The response must contain every line below in which "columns" appears.

━━━━━━━━

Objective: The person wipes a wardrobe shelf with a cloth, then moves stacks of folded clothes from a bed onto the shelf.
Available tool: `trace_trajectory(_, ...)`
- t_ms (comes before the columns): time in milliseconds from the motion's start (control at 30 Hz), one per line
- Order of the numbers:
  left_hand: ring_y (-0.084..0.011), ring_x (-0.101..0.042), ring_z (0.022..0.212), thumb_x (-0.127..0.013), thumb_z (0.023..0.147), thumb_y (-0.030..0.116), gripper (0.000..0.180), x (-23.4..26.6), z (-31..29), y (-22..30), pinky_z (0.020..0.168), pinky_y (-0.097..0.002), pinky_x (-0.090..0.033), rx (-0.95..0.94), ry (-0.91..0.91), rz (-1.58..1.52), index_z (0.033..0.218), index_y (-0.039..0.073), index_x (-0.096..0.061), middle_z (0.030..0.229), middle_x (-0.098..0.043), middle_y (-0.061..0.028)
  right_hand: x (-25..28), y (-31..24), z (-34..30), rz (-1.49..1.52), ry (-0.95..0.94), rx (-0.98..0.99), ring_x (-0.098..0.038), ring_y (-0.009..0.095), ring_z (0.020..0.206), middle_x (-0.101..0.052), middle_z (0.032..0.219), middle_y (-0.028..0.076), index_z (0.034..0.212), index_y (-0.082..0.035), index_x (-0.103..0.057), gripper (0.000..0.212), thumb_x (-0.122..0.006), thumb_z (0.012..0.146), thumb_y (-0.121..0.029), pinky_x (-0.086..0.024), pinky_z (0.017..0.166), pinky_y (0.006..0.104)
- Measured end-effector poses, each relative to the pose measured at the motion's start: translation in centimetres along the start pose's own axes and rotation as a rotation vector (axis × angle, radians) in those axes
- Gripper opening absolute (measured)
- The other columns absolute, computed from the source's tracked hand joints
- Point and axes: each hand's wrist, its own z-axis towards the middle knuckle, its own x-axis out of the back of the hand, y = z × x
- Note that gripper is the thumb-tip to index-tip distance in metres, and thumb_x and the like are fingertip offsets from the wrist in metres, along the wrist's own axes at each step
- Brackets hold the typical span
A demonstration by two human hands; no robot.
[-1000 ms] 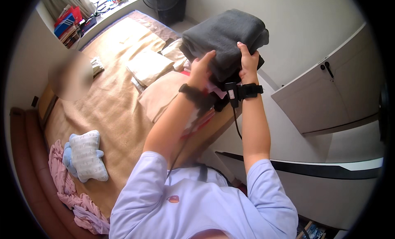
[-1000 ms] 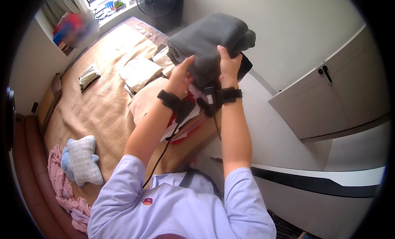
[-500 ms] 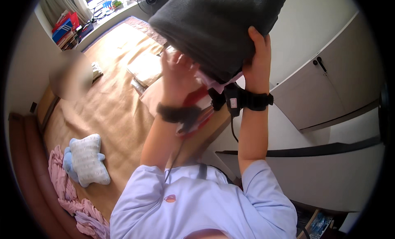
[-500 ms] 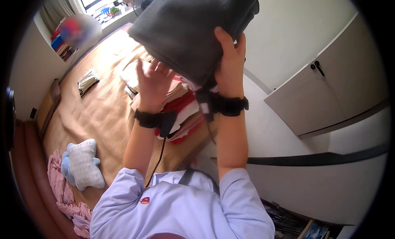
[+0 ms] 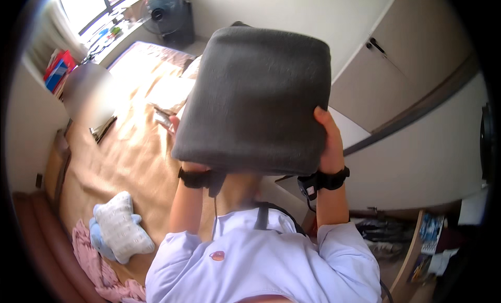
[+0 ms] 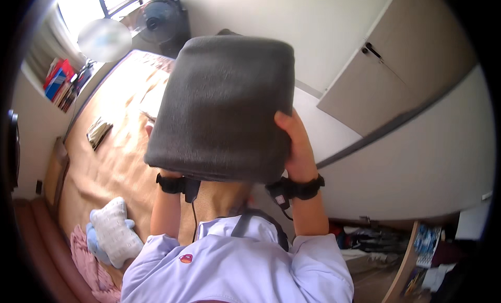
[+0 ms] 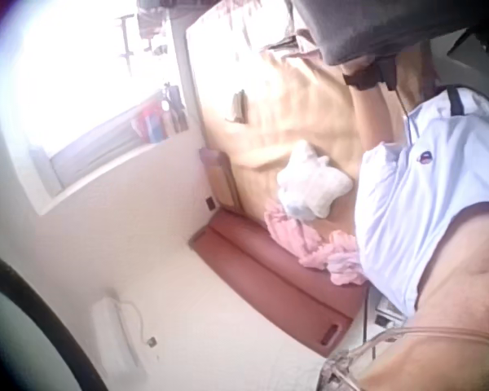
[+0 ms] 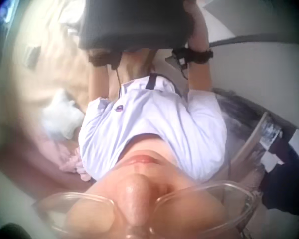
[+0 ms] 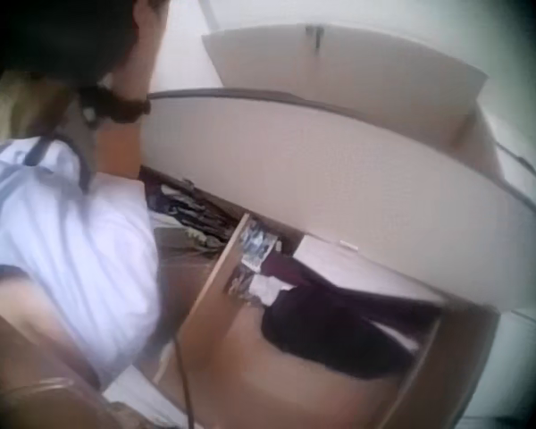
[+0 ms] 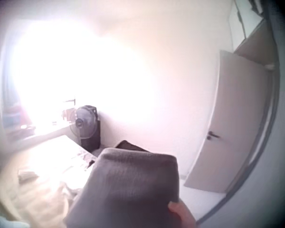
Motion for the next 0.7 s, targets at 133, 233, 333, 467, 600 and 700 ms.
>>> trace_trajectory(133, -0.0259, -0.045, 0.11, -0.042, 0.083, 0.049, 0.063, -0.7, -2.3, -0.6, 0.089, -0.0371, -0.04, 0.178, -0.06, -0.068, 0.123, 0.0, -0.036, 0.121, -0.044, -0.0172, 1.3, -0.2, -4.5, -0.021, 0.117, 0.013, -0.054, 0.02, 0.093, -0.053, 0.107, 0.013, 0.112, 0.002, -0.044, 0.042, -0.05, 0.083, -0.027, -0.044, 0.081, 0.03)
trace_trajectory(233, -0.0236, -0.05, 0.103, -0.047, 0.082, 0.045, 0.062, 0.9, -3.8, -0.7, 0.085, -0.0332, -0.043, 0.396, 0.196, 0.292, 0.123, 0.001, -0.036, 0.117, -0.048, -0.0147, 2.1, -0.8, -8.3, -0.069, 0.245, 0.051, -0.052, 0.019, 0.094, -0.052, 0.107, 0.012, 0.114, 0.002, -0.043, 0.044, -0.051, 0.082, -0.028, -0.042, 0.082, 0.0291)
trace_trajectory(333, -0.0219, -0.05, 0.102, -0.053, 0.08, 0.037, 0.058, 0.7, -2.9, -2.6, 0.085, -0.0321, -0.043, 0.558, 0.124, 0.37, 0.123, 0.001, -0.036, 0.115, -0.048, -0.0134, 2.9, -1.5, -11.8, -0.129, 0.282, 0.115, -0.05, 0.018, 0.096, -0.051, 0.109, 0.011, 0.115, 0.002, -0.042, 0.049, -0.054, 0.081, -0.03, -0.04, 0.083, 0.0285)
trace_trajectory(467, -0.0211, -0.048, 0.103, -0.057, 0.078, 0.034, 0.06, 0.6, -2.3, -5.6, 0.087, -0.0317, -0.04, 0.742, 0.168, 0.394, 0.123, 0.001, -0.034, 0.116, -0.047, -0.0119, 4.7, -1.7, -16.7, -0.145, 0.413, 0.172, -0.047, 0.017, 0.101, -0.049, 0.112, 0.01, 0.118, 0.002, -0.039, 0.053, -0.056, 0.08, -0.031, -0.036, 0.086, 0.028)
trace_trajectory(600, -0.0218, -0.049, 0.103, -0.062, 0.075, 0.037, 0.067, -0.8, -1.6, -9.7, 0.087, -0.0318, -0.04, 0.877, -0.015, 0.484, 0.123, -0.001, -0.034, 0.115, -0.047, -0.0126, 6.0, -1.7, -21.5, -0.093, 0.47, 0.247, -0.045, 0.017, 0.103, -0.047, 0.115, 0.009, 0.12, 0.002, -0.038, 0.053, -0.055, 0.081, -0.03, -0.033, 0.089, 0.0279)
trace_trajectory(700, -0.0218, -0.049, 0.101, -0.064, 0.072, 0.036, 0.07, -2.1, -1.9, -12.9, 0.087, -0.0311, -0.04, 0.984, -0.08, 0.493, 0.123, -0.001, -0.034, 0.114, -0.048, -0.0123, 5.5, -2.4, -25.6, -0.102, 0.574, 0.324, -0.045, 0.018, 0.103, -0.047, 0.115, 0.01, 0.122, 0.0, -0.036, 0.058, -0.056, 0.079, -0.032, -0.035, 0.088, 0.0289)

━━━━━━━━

Your solution:
- t_ms (comes before the columns): time in milliseconds from the motion's start (control at 30 Hz), one per line
- The other columns absolute, computed from the source's tracked hand joints

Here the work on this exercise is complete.